| Task goal |
Having located the line with "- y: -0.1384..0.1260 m", print it and each remaining line exactly, stopping at the end of the material and omitting pictures.

| Data excerpt |
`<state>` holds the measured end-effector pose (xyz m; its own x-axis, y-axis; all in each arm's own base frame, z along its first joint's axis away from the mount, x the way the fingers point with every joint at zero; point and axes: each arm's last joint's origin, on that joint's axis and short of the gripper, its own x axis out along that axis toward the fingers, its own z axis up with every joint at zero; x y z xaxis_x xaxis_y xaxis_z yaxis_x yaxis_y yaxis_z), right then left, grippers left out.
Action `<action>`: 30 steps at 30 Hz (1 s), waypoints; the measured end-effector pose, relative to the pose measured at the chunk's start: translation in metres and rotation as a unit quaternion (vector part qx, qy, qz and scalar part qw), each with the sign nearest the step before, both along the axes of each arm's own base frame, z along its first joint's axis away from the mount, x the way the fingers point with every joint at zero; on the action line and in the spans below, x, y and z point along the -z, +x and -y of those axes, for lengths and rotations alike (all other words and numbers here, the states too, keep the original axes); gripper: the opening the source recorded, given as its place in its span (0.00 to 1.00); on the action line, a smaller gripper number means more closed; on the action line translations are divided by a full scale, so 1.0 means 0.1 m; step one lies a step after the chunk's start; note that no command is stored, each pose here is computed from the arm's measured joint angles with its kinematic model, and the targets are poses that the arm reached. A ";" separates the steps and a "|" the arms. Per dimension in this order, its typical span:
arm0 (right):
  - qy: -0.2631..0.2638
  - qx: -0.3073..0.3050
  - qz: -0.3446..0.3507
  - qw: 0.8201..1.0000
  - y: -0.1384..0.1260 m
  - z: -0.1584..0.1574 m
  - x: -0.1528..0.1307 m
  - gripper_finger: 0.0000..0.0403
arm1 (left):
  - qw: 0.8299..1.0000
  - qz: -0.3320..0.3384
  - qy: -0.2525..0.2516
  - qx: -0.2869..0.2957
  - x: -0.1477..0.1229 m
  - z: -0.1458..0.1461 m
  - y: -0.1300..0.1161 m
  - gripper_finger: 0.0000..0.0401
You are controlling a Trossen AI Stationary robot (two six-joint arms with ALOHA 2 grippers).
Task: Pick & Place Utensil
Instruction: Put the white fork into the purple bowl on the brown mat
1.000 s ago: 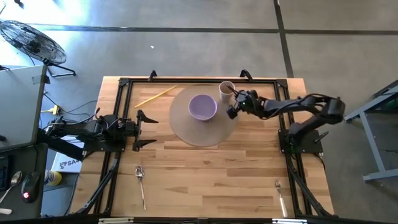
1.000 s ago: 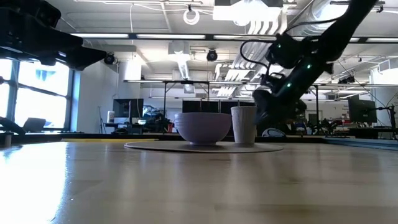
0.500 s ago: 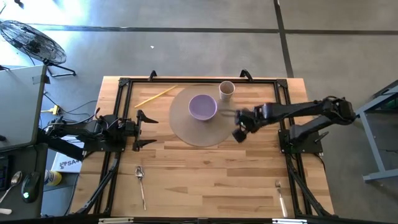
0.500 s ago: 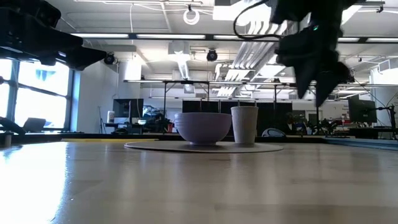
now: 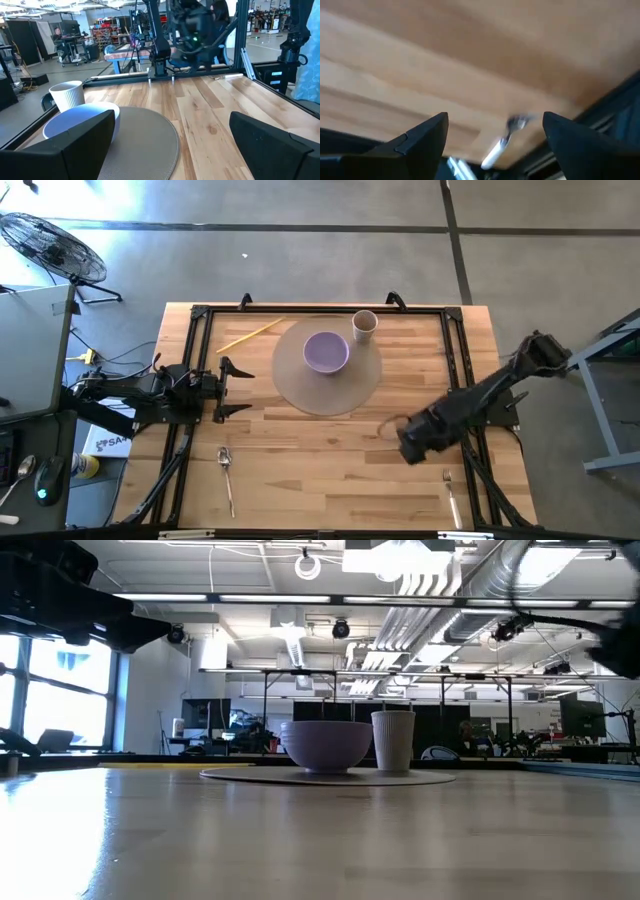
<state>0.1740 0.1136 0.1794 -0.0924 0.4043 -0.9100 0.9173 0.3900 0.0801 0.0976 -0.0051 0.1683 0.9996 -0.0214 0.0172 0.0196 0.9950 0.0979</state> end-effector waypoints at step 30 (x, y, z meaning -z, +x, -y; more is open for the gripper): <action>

| Task output |
  - y: -0.1384..0.1260 m
  - z: -0.1584..0.1574 m
  - x: -0.1528..0.1307 m
  - gripper_finger: 0.0000..0.0403
arm1 (left):
  - qw: 0.8299..1.0000
  - qz: -0.3320..0.3384
  - qy: -0.2525..0.2516
  - qx: -0.2869..0.2957
  - x: -0.1477..0.1229 m
  - z: -0.1458..0.1461 m
  - y: -0.1300..0.1161 m
  - gripper_finger: 0.0000..0.0401
You are controlling a Trossen AI Stationary robot (two six-joint arms with ALOHA 2 grippers).
Task: Pick & Place Utensil
Instruction: Put the white fork into the purple bowl on the brown mat
1.000 s ago: 
1.000 s ago: 
0.500 s ago: 
0.500 s ago: 
now: 
<state>0.1740 0.1136 0.1794 -0.0924 0.4043 -0.9100 0.9173 0.3900 0.0801 0.0976 -0.0051 0.1683 0.9996 -0.0214 0.0172 0.0196 0.9950 0.0979</state> end-effector waypoints at step 30 (x, y, z meaning -z, +x, -y; more is open for the gripper): <action>

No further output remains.